IX Asian Games
- Friendship, Fraternity, Forever
- Host city: Delhi, India
- Nations: 33
- Athletes: 4,595
- Events: 196 in 21 sports
- Opening: 19 November 1982
- Closing: 4 December 1982
- Opened by: Zail Singh President of India
- Closed by: Fahad Al-Ahmed Al-Jaber Al-Sabah President of the Olympic Council of Asia
- Athlete's Oath: P.T. Usha
- Torch lighter: Deanna Syme Tewari & Balbir Singh Sr.
- Main venue: Jawaharlal Nehru Stadium
- Website: ocasia.org (archived)

Summer
- ← Bangkok 1978Seoul 1986 →

Winter
- Sapporo 1986 →

= 1982 Asian Games =

Multi-sport event in Delhi, India

The 9th Asian Games (नौवें एशियाई खेल), also known as Delhi 1982 (दिल्ली 1982), were held from 19 November to 4 December 1982, in Delhi, India. 74 Asian and Asian Games records were broken at the event. This was also the first Asiad to be held under the aegis of the Olympic Council of Asia. Delhi joined Bangkok as the cities to host multiple editions of the Asian Games up to this point. Later, Jakarta and Doha would enter this group.

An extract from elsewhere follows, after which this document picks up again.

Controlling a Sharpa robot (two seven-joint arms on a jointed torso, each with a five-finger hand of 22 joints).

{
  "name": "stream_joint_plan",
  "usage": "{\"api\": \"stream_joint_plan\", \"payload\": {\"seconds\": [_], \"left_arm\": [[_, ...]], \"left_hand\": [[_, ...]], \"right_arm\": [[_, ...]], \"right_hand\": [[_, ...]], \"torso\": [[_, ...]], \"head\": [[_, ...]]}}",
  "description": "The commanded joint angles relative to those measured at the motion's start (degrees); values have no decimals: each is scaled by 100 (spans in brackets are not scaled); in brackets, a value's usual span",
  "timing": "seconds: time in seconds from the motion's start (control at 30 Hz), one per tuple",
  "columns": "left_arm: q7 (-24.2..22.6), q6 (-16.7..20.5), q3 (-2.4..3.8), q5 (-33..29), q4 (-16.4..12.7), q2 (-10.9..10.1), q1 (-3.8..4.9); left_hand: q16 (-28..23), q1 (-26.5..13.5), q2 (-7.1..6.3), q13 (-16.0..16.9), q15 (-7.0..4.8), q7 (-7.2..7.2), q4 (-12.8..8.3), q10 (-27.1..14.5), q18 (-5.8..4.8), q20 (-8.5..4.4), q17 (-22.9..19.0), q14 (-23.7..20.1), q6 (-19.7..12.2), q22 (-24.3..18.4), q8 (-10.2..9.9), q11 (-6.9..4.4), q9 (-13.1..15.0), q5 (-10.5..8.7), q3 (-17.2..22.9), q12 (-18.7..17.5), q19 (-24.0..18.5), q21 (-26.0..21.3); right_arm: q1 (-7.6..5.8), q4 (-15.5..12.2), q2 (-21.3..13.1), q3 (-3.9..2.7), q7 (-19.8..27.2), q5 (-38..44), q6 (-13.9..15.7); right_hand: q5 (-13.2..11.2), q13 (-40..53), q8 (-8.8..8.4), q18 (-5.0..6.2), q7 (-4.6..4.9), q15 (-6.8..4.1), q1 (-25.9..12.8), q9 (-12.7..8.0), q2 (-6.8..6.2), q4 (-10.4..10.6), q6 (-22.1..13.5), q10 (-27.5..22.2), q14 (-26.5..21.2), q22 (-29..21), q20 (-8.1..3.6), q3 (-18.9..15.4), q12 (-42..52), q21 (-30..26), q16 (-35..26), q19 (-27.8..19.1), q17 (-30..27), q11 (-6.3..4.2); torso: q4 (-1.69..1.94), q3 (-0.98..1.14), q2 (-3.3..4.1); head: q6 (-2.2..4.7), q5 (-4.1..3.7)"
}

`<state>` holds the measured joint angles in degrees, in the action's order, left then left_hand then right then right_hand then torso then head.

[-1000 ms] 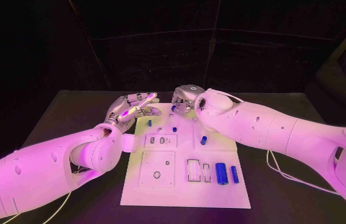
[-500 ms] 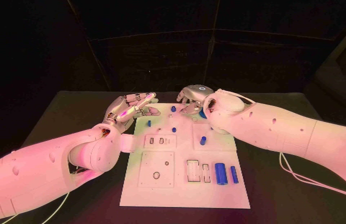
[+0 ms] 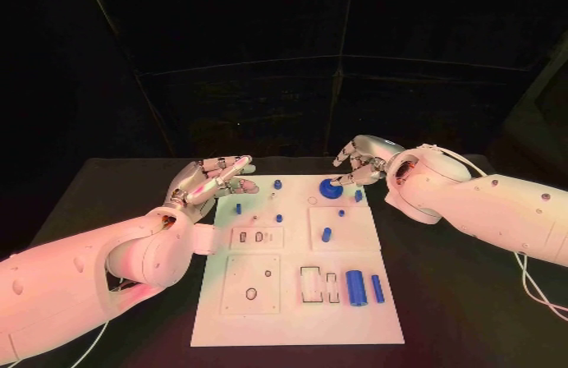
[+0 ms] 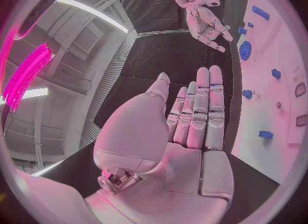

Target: Assemble the parts on the task board

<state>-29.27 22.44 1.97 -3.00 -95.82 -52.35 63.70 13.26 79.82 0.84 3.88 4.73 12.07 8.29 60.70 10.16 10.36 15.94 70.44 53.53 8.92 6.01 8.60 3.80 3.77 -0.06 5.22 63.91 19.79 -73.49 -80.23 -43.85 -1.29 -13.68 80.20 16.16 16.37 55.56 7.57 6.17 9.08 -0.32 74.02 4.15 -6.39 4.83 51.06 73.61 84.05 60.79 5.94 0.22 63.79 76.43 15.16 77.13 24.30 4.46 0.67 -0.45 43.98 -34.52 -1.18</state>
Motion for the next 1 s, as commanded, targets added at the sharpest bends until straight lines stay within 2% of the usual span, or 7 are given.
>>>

A total of 3,411 athletes from 33 National Olympic Committees (NOCs) participated in these games, competing in 196 events in 21 sports and 23 disciplines. The number of participating countries was the highest in Asian Games history. Handball, equestrian, rowing and golf were included for the first time; fencing and bowling were excluded.

==Highlights==
These Asian Games saw the beginning of Chinese dominance in the medals tally.

Japan had won the maximum number of medals in previous editions of the Games. China made its presence felt in the sporting world by dethroning Japan as the top medalists. In preparation for the IX Asian Games, color television was introduced in India in a big way, as the Games were to be broadcast in colour.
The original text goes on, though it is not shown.